Pero mi hermano llevaba razón. Una de las salas comunes, la más grande de ellas, reunía frente al televisor a docenas de personas ancianas, buena parte de ellas en silla de ruedas, que esperaban la muerte viendo El secreto de Puente Viejo, los variados concursos de las distintas cadenas, o lo que es peor, los programas de Ana Rosa Quintana o Mariló Montero, quien por entonces se encargaba de escandalizarnos a diario con su atrevido analfabetismo en un magazine emitido por la televisión pública.
Admito que no nos extrañó excesivamente el reducido horario y la escasa dotación de servicio médico. Las enfermeras y cuidadoras, encantadoras todas ellas, no fallaban con el cuadrante y cada tanto se acercaban a alguna de las personas residentes para recordarle que había llegado la hora de ingerir la pastilla azul, o la verde, o la blanca. De vez en cuando se celebraba alguna fiesta, coincidiendo con los cumpleaños sobre todo y, por supuesto, no faltaba la misa diaria para quien deseara acudir a ella.
Recuerdo lo mal que lo pasamos el día en que nos llamaron porque mi madre había decidido escaparse de allí, signo claro de que su inteligencia mantenía su lucidez. Fueron unas horas de angustia interminable las que transcurrieron desde que conocimos la noticia hasta que dimos con ella, sentada en una plaza de la ciudad, feliz por lo que sin duda había disfrutado con la travesura. Ella sabía que necesitaba ayuda permanente y que tenía que volver, cosa que hizo sin resistirse, pero eso no le impidió degustar unas horas de libertad que debieron saberle a gloria.

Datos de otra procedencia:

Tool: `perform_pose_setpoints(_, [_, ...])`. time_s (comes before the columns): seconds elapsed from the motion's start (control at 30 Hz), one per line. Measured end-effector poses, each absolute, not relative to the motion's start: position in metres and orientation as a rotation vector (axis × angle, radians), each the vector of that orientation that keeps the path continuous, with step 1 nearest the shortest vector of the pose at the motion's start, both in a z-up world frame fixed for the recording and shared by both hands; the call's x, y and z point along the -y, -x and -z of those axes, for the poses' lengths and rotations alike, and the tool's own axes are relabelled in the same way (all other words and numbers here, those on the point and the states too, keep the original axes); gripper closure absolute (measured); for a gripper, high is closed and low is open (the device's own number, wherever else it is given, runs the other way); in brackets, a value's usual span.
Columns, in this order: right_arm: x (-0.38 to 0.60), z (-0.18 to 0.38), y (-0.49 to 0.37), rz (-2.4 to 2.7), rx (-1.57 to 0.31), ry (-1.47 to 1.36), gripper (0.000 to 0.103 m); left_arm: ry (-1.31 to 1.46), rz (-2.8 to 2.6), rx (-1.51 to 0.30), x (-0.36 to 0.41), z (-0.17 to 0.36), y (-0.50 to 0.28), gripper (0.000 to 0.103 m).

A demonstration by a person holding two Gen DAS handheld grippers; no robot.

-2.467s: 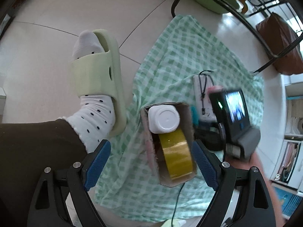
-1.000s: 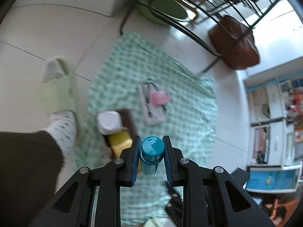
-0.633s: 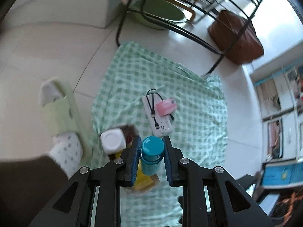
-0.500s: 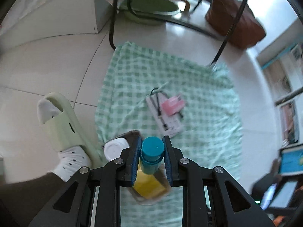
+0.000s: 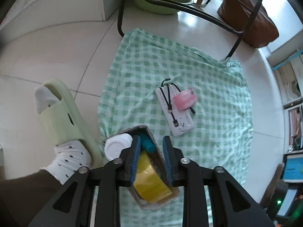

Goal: Organize rigid objects
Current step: 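Lower the teal cylinder into the box and open the left gripper, then grasp the pink packet on the power bank with the right gripper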

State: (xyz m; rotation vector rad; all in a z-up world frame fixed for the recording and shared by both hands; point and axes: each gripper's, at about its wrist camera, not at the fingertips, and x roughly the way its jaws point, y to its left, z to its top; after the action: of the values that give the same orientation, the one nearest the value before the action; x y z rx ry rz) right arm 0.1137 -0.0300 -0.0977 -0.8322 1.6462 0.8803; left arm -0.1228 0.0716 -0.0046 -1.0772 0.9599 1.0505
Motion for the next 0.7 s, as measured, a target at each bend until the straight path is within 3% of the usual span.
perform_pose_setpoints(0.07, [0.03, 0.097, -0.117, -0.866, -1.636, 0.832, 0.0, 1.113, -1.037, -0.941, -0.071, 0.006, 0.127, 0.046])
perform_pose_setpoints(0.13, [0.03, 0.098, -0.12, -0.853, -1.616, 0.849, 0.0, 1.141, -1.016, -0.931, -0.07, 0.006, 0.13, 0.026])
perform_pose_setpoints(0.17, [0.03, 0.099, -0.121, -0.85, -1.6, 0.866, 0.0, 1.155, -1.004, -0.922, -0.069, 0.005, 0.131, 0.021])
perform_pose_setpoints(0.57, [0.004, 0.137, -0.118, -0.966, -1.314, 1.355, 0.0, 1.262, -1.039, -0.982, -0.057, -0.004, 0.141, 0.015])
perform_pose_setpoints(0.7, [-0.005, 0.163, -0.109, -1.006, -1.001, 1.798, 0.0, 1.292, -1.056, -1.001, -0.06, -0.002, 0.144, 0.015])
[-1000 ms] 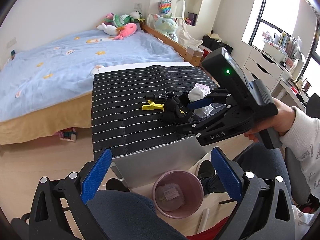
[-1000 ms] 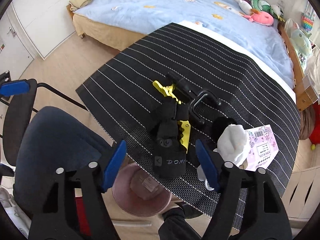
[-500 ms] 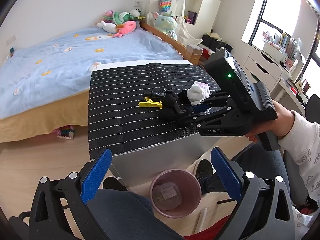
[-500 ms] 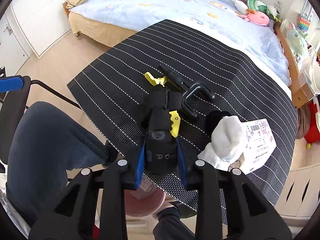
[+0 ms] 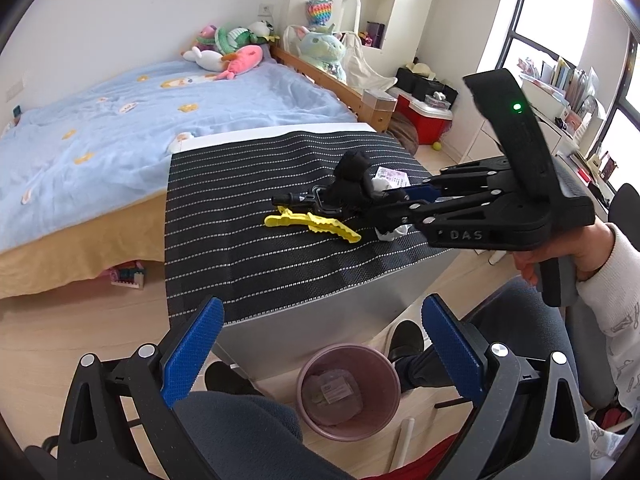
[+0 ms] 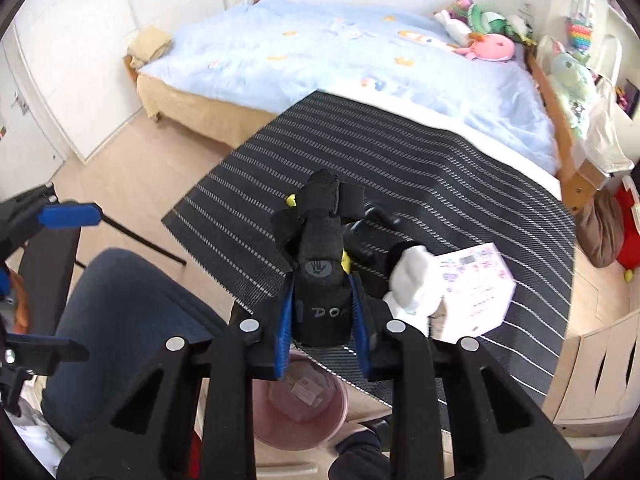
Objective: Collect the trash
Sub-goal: 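Grasp the black glove with the right gripper and lift it, then grasp the white cloth with the left gripper while the right gripper holds the glove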
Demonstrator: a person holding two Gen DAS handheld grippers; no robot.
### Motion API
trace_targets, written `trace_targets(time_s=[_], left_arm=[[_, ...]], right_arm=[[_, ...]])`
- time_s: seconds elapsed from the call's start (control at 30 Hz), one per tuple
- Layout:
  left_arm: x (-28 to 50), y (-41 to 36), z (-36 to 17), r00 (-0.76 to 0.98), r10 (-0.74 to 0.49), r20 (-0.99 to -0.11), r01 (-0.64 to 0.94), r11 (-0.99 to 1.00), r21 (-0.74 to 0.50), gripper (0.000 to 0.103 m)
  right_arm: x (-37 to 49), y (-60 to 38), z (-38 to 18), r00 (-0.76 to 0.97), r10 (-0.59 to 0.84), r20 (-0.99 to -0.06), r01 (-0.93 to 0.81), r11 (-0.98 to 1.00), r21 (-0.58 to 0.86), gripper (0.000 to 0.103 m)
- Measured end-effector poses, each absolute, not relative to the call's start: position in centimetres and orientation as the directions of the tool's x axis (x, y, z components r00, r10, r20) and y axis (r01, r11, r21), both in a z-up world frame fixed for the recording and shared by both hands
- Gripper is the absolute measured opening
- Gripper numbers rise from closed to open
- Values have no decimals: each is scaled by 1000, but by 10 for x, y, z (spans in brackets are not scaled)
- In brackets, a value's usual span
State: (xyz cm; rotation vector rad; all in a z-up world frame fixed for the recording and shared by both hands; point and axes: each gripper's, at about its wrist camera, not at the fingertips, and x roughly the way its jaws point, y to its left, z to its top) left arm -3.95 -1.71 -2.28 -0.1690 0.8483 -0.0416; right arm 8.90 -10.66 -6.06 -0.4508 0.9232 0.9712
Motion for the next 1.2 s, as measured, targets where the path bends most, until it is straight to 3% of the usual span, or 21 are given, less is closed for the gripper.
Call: trace_targets(time_s=[0.73,1.2], left_arm=[[28,-44,-9,651,-171,-740,79,984,-158,95],[94,-67,-41,544,-240,-804,112,970,-215,95]], right_arm=[[113,-202,-50,353,483,-801,-700,704,117,26],[117,-237,-58,370,469,-802,-653,746,135,26]])
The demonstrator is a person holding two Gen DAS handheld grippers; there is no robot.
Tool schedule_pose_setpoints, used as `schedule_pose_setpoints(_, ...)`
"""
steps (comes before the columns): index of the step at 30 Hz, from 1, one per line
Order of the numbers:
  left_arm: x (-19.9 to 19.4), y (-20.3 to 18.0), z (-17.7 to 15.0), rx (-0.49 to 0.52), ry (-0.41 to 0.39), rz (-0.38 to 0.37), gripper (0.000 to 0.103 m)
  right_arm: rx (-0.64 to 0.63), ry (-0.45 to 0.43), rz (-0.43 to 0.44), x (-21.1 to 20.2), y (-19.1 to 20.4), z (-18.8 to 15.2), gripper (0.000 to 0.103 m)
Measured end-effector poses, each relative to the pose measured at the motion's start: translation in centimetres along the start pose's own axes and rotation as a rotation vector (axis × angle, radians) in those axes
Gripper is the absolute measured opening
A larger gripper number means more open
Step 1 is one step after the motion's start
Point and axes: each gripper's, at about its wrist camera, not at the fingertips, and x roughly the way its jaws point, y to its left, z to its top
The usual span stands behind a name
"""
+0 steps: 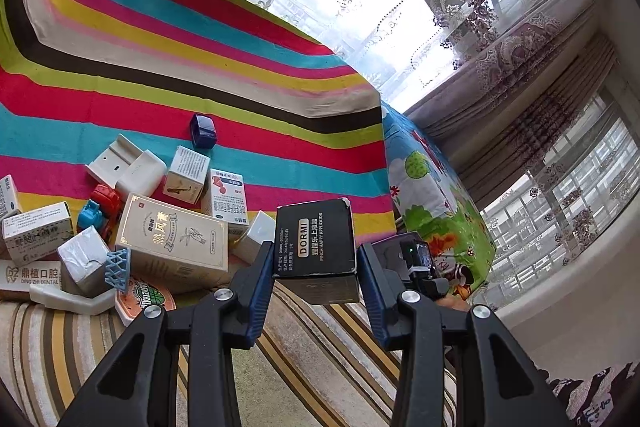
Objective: Organize rigid objects
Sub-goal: 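Carry the pink-printed box into the purple box and open the right tool, then carry the black DORMI box into the purple box and open the left tool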
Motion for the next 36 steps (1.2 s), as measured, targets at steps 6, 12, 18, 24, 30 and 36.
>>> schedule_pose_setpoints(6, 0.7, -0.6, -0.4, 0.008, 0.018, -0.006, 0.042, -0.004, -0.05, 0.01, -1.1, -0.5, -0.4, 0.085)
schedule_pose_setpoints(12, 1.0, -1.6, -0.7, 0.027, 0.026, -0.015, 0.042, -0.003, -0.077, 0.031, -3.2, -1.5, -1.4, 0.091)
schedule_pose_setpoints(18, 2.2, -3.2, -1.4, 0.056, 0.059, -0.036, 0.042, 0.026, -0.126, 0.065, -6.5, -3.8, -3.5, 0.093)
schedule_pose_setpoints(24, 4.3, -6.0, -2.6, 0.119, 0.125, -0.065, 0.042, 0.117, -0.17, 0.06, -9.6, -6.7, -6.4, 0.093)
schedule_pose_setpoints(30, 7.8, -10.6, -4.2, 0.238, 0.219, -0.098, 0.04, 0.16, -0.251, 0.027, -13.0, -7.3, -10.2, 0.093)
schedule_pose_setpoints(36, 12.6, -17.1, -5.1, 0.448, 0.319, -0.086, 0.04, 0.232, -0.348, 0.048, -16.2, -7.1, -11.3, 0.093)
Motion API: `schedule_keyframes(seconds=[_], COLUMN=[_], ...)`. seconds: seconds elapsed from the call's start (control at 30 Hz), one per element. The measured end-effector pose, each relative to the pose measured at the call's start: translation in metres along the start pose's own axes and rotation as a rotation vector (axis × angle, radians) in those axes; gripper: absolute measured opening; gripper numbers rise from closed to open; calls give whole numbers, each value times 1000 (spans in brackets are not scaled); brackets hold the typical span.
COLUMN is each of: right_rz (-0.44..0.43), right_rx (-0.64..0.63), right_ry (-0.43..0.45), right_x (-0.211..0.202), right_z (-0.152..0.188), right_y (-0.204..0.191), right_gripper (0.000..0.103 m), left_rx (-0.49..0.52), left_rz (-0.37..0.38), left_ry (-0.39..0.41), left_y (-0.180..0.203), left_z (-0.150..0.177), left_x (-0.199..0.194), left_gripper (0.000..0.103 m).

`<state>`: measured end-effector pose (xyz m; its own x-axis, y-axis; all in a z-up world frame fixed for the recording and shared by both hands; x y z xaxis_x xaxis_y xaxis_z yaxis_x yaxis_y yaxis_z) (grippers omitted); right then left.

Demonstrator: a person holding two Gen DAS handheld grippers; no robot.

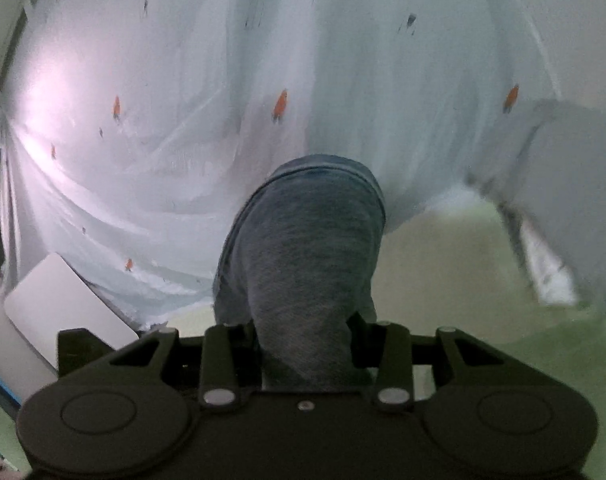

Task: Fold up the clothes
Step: 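Grasp the folded jeans bundle with the left gripper while the right gripper grasps it too, then carry the jeans bundle with both grippers onto the folded clothes stack and release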

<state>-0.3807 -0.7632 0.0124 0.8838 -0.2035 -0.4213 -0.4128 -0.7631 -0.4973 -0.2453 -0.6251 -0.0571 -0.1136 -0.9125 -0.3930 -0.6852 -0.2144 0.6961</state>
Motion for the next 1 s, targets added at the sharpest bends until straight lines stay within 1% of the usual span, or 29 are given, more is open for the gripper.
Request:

Solo recuerdo un caso de rebeldía consumada, el de uno de sus compañeros con más de ochenta años cumplidos, quien un buen día decidió volverse a casa dispuesto a morir solo. "Esto es una cárcel, dijo, y yo no me voy a encerrar aquí de por vida por voluntad propia, rodeado además de gente que está en las últimas". Y, como suele ocurrirle a quien se arriesga, su determinación fue premiada con el hallazgo de una pareja que lo acompañó hasta el resto de sus días.
La residencia y sus servicios no estaban mal, como decía, pero sí es verdad que debiera haberme llamado más la atención la extraña escasez de atención médica. Una doctora amabilísima, claro que sí, pero que apenas se encontraba con el menor problema, expedía un parte de traslado, llamaba a una ambulancia y mandaba a la persona enferma al hospital de Torrecárdenas.
Durante los casi tres años que mi madre pasó en la residencia, fueron varias las veces que fue enviada al hospital. Una de ellas sería la última. Yo volaba en mi coche tras la ambulancia con mayor desesperación que en otras ocasiones, con miedo a perder de vista el vehículo. Al llegar a Urgencias, vi cómo el enfermero trasladaba la camilla hasta la sala de espera. Apenas pude le acaricié la mano y percibí que algo raro pasaba. No, no podía ser, y no me lo creí hasta que unos minutos después los médicos nos confirmaban su fallecimiento.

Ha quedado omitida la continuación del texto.